For individual retirees, the most immediate impact of the “You Earned It, You Keep It Act” would be felt at tax time. Today, many middle income seniors find that up to a portion of their Social Security benefits becomes taxable once their combined income crosses specific thresholds, which can push them into higher effective tax rates just as they transition to a fixed income. Ending federal taxation of those benefits would simplify their returns and, more importantly, increase the net cash they have available each month to cover essentials like rent, utilities, prescription drugs, and long term care insurance premiums.

The change would also alter how retirees plan their withdrawals from other accounts. Someone with a traditional IRA or a 401(k) currently has to think about how required minimum distributions interact with the taxability of Social Security benefits, since higher withdrawals can trigger more of those benefits being taxed. If the “You Earned It, You Keep It Act” becomes law, that interaction would disappear at the federal level, giving retirees more flexibility to time withdrawals from accounts like a 2018 Ford worker’s 401(k) or a long held brokerage portfolio without worrying that they are inadvertently increasing the tax bite on their Social Security checks. That could make retirement planning software, from mainstream tools like Fidelity’s online calculators to apps such as Personal Capital, easier to use because one major variable would be removed from the equation.

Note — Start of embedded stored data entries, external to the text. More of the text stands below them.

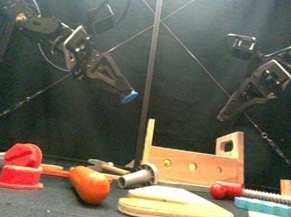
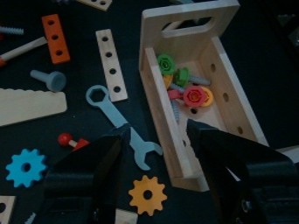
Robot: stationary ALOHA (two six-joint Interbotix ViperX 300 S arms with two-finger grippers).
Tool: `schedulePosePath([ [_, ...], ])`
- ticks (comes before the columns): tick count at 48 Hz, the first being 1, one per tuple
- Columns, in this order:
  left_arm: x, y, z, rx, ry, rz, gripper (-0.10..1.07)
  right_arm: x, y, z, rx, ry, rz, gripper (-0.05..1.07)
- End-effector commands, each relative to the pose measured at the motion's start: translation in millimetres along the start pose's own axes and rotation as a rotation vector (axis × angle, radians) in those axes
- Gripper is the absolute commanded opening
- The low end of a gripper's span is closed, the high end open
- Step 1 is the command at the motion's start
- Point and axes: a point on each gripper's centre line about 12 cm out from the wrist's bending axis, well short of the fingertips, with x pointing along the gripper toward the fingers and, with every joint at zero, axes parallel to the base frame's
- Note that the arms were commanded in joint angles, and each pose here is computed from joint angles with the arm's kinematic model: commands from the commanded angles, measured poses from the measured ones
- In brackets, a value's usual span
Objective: Place blue nut into toolbox
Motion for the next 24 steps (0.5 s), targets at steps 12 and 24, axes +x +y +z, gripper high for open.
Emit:
schedulePosePath([
  [12, 32, 47.4, 46.8, -0.013, -0.162, 0.108, 0.61, -2, -1, 8, -0.001, -0.027, -0.004, 0.89],
  [24, 73, 77.4, 47.2, -0.044, -0.152, 0.163, 0.61, -1, -1, 7, -0.001, -0.023, -0.004, 0.89],
])
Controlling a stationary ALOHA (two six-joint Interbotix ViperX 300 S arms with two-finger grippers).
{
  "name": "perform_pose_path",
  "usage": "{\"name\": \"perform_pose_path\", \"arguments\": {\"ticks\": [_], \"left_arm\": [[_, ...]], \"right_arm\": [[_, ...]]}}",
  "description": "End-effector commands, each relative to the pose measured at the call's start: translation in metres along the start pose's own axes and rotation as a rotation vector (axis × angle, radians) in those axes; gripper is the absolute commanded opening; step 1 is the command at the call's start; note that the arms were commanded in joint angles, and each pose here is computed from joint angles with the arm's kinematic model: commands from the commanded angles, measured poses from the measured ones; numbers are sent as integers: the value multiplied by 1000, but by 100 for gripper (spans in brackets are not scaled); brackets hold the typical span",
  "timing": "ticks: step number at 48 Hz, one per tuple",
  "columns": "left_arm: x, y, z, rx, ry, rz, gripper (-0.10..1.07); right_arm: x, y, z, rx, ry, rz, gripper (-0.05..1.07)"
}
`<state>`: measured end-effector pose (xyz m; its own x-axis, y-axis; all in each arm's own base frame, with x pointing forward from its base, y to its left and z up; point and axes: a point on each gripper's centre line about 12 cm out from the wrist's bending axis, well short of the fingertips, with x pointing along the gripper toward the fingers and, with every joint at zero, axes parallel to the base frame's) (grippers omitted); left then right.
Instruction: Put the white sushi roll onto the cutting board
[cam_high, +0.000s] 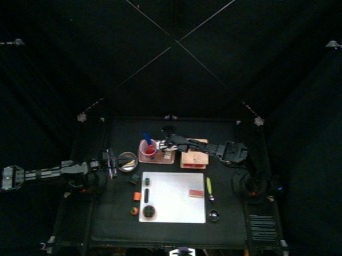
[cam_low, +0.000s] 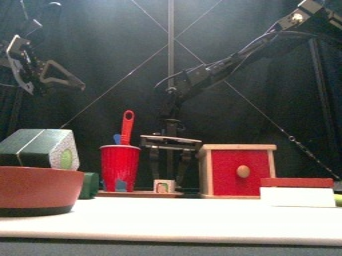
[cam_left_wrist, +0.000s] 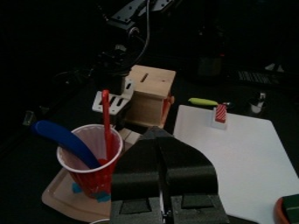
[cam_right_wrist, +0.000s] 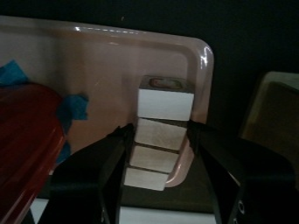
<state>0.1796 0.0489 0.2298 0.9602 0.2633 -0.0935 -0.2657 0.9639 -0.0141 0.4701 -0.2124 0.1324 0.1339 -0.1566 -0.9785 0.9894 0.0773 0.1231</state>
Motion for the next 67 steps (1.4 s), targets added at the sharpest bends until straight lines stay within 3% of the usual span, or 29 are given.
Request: {"name": "perform_pose_path", "arguments": {"ticks": [1,10,21,30,50,67], "left_arm": [[2,-1,11,5,-34,-4,0],[2,-1,11,5,-34,-4,0],[2,-1,11,5,-32,-4,0],[2,-1,11,5,-32,-4,0],[2,-1,10,5,-32,-4,0],[2,-1,10,5,-32,-4,0]], "right_arm": [[-15,6,5,11,-16,41,83],[-13,8,5,9,-20,50,72],[-21,13,7,8,-33,76,70],[-45,21,12,1,-56,111,70],[-107,15,18,-34,-62,72,70],[-155,5,4,-61,-39,79,70]]}}
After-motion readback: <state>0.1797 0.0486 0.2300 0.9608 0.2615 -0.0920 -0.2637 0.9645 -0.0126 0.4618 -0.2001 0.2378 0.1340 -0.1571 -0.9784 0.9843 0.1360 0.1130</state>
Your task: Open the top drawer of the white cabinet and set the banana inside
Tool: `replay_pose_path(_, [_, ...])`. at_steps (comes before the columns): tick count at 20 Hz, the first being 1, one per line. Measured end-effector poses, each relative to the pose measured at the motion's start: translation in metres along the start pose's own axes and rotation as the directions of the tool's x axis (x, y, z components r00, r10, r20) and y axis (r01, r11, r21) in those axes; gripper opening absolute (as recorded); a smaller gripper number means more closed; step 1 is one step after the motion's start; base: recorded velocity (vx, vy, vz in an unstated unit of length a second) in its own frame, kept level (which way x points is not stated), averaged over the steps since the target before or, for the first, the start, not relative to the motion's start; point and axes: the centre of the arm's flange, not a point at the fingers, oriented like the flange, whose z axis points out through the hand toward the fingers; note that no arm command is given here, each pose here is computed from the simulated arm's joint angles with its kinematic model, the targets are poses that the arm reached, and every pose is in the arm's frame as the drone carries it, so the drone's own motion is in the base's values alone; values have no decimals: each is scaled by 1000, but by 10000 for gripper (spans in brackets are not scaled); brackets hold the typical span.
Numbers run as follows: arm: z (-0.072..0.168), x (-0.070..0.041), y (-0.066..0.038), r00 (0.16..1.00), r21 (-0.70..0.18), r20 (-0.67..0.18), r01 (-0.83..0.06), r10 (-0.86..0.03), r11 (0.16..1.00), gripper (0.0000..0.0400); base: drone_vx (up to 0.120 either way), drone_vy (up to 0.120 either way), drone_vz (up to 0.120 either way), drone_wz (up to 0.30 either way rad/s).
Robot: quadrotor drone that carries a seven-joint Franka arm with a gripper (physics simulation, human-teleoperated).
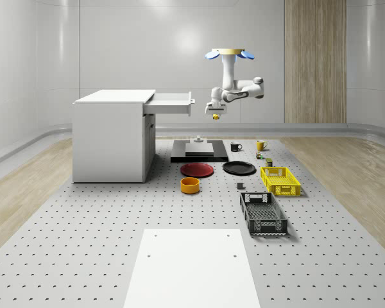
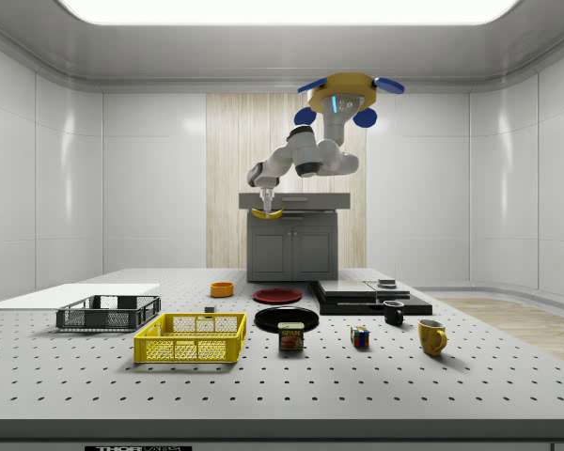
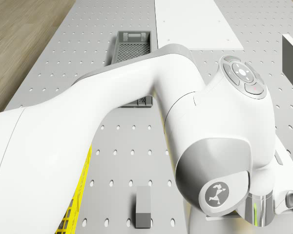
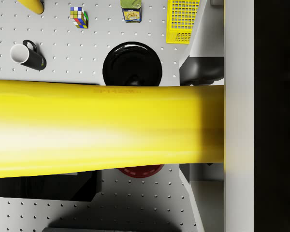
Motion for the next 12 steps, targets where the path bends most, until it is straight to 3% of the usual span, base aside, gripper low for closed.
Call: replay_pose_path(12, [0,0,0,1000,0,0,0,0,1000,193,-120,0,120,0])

The unresolved questions about cost and Social Security’s future

Even as the political appeal of ending federal taxes on Social Security benefits is obvious, the fiscal questions are harder to ignore. Federal income taxes on those benefits currently provide a stream of revenue that helps support Social Security and the broader federal budget, and eliminating that revenue would require lawmakers to decide whether to replace it, cut spending elsewhere, or accept a larger deficit. The House and Senate texts for the “You Earned It, You Keep It Act” focus on repealing the tax provisions themselves, but they do not, based on the available summaries, spell out a detailed replacement funding mechanism. That leaves open a central question: how to protect retirees’ take home income without accelerating long term funding challenges for the Social Security system.

There is also the broader policy debate over whether tax relief should be targeted or universal. Under current law, only beneficiaries whose income exceeds certain thresholds pay federal income tax on their Social Security benefits, which means the existing system is already somewhat progressive. Ending taxation across the board would provide the largest dollar benefits to higher income retirees who pay the most tax today, while lower income seniors who already owe little or nothing would see a smaller change. Supporters of the “You Earned It, You Keep It Act” argue that the simplicity and symbolism of a clean repeal outweigh those distributional concerns, while critics worry that universal tax cuts tied to Social Security could make it harder to secure the program’s finances for future generations. Unverified based on available sources.